Wednesday, October 8, 2008

It wasn't as bad as it could have been.

I worry sometimes what people think of Mistress based on what they read here. There is so much that is unbloggable about any relationship. Nuance and feeling and emotion that are so intangible and indescribable.

When Mistress decides on a punishment there is a lot that goes into it. That word - punishment - almost cheapens what she accomplishes by it. I am sure it conjures so many images for people and so many cliche stereotypes.

The truth is that when she creates these punishments, they really are designed to help me learn. I'm not sure if Mistress knows this or not but one of the pillars of adult learning is that they need to learn for themselves. It creates ownership of course but it is in the puzzling things out that the learning takes place.

There is a saying that has been around forever and it is very valid, especially here. The saying is (I'll accentuate it by putting it in another font):

The best way to learn something is to teach it to someone else.
.
Again, I'm not sure Mistress knew how valid this statement is but in my here and now, it is particularly relevant. The best way for me to learn and to really get her concepts into my head is for me to tell others what happened, why and how. And it turns out that this is exactly what my punishment is, at least in part. In my mind this is the main part of it.
.
Also in my mind is the fact that this is the result of me doing something stupid and so technically this is a punishment but if we could take away what I did wrong and I still had to do what I have to do now, I count it as a blessing, as another of the ways that Mistress can see what I need and provide for it.
.
I also need to learn to be patient and not to forget my place, and my punishment incorporates all three of these. I want to spend some time clarifying things before I go forth into the world to accept my punishment and/or express my admiration for Mistress. It just doesn't sit right with me to call this a punishment. This hard part of it is the lesson; the other parts are the punishment. If I am going to reinforce something I need to be sure that I am reinforcing the right thing.
.
Lots of dominant types - and especially the ones in SL - fail to make the connection that Mistress does. The connection between the sin and the lesson to be learned. It is in fashion, so to speak, to just beat the bad behavior out of someone of make a spectacle of the person with no regard to making the point that there has to be something linking the punishment to the wrong that was done. Mistress knows this and does it to a T.
.
Once I am finished with this I am sure I will be closer to who and what Mistress expects and deserves me to be but I will feel like I got away with something, even though a lesson was learned. I guess that is why she is in charge and I am SO not in charge.
.
I am desperately tired.

The gackty mind wanders

I know Mistress is upset with me and I am preparing myself for the worst. I keep wondering what she has in store and I know that no matter what I guess, I'll probably be wrong.

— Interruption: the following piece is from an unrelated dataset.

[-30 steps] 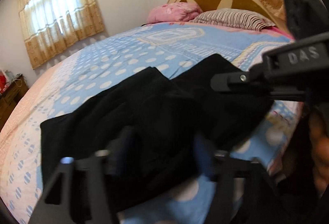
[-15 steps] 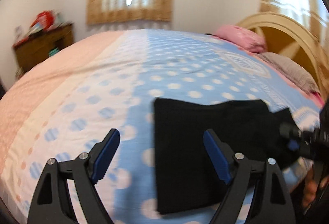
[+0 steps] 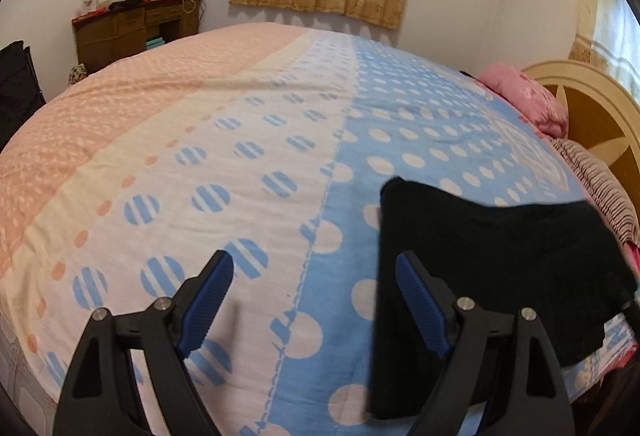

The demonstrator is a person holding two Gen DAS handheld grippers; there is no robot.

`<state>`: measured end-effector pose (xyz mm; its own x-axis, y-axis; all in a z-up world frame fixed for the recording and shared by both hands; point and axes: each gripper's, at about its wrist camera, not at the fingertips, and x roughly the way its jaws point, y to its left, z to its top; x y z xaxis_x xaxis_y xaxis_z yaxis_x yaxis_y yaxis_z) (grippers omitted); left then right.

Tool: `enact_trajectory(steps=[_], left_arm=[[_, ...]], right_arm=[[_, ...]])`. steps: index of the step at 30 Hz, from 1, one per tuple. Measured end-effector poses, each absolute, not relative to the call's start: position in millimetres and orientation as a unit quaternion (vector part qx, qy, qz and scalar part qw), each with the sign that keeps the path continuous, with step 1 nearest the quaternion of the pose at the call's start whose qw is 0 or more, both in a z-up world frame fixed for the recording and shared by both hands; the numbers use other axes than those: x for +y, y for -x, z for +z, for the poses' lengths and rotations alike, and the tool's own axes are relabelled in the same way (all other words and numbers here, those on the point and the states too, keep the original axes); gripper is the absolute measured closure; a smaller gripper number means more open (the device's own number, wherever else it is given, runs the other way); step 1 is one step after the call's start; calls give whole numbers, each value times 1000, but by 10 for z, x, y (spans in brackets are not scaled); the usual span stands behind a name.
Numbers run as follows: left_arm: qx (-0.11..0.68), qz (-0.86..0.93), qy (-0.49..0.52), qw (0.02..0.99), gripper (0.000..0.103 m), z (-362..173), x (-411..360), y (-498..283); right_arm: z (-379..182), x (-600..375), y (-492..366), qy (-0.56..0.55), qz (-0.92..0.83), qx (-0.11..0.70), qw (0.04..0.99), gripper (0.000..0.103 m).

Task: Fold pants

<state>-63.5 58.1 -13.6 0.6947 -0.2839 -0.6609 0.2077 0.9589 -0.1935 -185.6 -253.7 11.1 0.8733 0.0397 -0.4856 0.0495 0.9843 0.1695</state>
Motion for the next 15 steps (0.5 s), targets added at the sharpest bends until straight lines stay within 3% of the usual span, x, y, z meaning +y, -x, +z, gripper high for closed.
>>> enact_trajectory(steps=[3,8,15], left_arm=[[361,-138,53,921,17,-97,555,641],[360,-158,42,918,17,-94,391,652],[365,-197,12,910,17,-105,4,726]], right_arm=[[12,-2861,2077,-91,-49,265,959,87],[-647,-3286,2184,-143,-106,339,924,87],[-666,-3316,2167,-158,-111,322,927,86]])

I had the idea this morning that THIS is what she has in store - just keeping me waiting and wondering. She wasn't on last night and so far hasn't been here today. This is worse than other things might be because I can't help but wonder at all the unreasonable things that pop in to my mind. Then I wonder how unreasonable they are.

Will she just leave me wondering all week? All month? I feel like a little kid worrying about a monster in the closet. I know it's not there but I am just as sure that it might be.

Did some waiting

At first I was waiting for Mistress. When she never logged on and I left for bed, the time I spent waiting changed; I was waiting for my sentence. Mistress is not pleased at my gackt up and I am sure I won't be pleased at the result.

Tuesday, October 7, 2008

I have to figure this out.

I have never been at such a loss as I am with Mistress sometimes. Just utterly at a loss at what she wants from me, even though she has told me before what she wants. Repeatedly.

I keep wanting this to be something I can master and once I have it, I can more or less set it on auto-pilot.

We were talking about hypno and what she could do for me and do to me using it. She mentioned a few things, some good and some bad - I mean good and bad in kind of an extreme sense. I completely missed it. She gave me an opportunity to react to something - she has been stressing this since we've been together - don't think, just react, listen to my heart.

[17:23] Jacquelin Mazi chuckles and nods: "very true lil gackty one.... oh but you are quite remiss in your duties... you are not reacting at all to this new-found information... I admit I am quite disappointed"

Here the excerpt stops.